He was picking up the pieces of charred mementos that survived the firebomb less then 12 hours prior.
He held up an old photo of himself in his army uniform from basic training more than two decades earlier, the edges charred.
“It’s one of the few pictures I have leftover from those days. I don’t have many of these. It means a lot to me,” he said, holding the partially burned photograph.
The Army veteran said, his military training kicked in as soon as the firebomb exploded through his office door just before 3 a.m. on Friday, Jan. 22.
“I think my army training is what saved me today. That’s the truth,” Cole said, matter-of-factly.
Cole said, he was working late and stopped to take a break when he heard a crackling noise outside. He said, it sounded like fire so he stood up to check it out.
“I see the crackling through the door. I see the fire, the flames. I see an individual that’s short through the crack in the door,” Cole said. “Next thing I know, I hear the flame, it hits the door and it goes through. lt hits the wall and flame shot off the wall.”
He said, the flames spread to the couch.
“So I hurried up, got my army gear, and put out the fire to the couch. I came back over here and start putting the fire out,” Cole explained as he pointed to the wall above his desk.
That is when the sprinkler system kicked on, helping to put out the fire and minimizing the damage to his office.
“I had a lot of past pictures of my family on the wall so some of that got burnt off. So there’s water damage, computer damage, furniture damage and the carpets of course, it’s a lot of water to drain out.”
But he knows things could have been much worse. Police found evidence from a gasoline bomb once they arrived.

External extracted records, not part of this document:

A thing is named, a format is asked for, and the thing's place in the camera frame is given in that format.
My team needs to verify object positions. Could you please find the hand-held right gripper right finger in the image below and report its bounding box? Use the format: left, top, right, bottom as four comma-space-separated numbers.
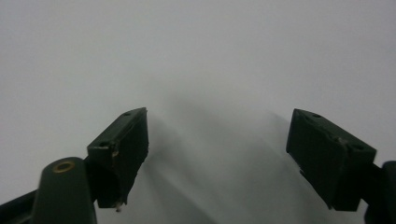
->
285, 107, 383, 213

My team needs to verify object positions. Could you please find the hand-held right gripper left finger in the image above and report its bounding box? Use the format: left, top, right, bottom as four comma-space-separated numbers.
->
85, 106, 149, 213

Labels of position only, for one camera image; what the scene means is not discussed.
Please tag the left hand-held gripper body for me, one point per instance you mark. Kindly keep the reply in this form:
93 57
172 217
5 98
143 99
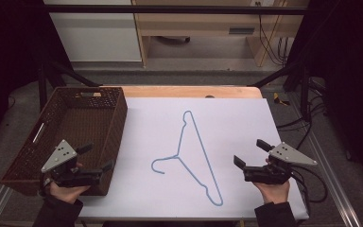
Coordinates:
63 164

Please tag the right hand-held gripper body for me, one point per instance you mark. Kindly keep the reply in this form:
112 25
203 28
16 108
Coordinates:
277 165

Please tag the brown woven plastic basket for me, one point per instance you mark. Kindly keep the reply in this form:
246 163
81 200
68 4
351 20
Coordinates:
72 135

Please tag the person's right hand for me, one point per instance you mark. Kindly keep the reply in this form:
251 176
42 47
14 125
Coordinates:
273 190

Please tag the person's left hand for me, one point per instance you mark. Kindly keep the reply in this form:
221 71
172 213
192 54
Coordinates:
68 191

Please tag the yellow black tool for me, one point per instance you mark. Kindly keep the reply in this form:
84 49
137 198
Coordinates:
278 99

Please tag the white paper sheet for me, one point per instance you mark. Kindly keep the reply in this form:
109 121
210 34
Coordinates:
157 132

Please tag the white cabinet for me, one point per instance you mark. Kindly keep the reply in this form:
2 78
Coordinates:
97 34

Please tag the wooden desk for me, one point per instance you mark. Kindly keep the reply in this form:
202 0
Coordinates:
201 25

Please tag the black metal frame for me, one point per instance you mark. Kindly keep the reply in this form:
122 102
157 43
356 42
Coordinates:
176 8

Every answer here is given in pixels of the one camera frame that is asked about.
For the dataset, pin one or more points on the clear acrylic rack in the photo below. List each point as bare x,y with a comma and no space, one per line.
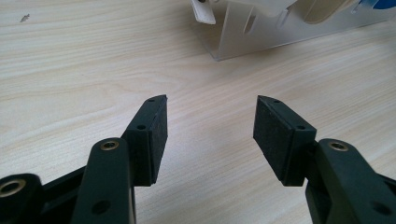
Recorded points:
249,40

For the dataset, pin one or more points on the blue baseball cap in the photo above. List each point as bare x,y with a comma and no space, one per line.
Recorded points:
384,3

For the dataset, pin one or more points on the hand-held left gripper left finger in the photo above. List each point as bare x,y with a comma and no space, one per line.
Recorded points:
149,140

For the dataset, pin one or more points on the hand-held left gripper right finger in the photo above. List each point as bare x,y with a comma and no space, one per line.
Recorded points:
280,140

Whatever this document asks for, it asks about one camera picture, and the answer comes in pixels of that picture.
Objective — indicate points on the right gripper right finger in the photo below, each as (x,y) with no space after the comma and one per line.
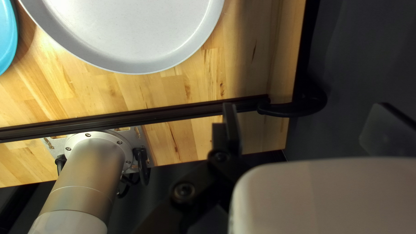
(390,133)

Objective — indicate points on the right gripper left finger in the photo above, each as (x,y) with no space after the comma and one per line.
(229,136)

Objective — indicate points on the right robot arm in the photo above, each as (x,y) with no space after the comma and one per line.
(87,169)

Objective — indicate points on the grey plate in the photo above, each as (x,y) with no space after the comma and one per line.
(130,32)

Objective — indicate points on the teal plate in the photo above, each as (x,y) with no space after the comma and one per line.
(6,32)

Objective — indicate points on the black frame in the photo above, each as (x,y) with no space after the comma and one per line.
(130,118)

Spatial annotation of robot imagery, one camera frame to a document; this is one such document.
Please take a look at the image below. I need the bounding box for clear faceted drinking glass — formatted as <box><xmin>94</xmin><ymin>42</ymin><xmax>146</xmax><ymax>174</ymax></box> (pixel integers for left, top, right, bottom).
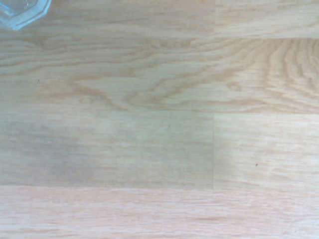
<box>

“It was a brick metal Molotov Cocktail bottle. The bottle they used, the Coke bottle, was found here (as he pointed to his desk). It was a metal pipe they used to project it through (the door). We found evidence outside — two pieces of evidence outside,” he said.
Cole got emotional as he talked about the attack he believes may have been racially motivated.
“This was an attack on me as a soldier, as a part-time recruiter, as a veteran, as a father. And again, if this can happen to me here, this can happen to anyone… I don’t hate the person who did this, but I want the world to see this. I wasn’t doing anything wrong but this is our country. This is where it’s at,” Cole said, choking back tears.
Cole said, he spoke to the Honolulu Police Department and the FBI. The investigation is ongoing, according to police.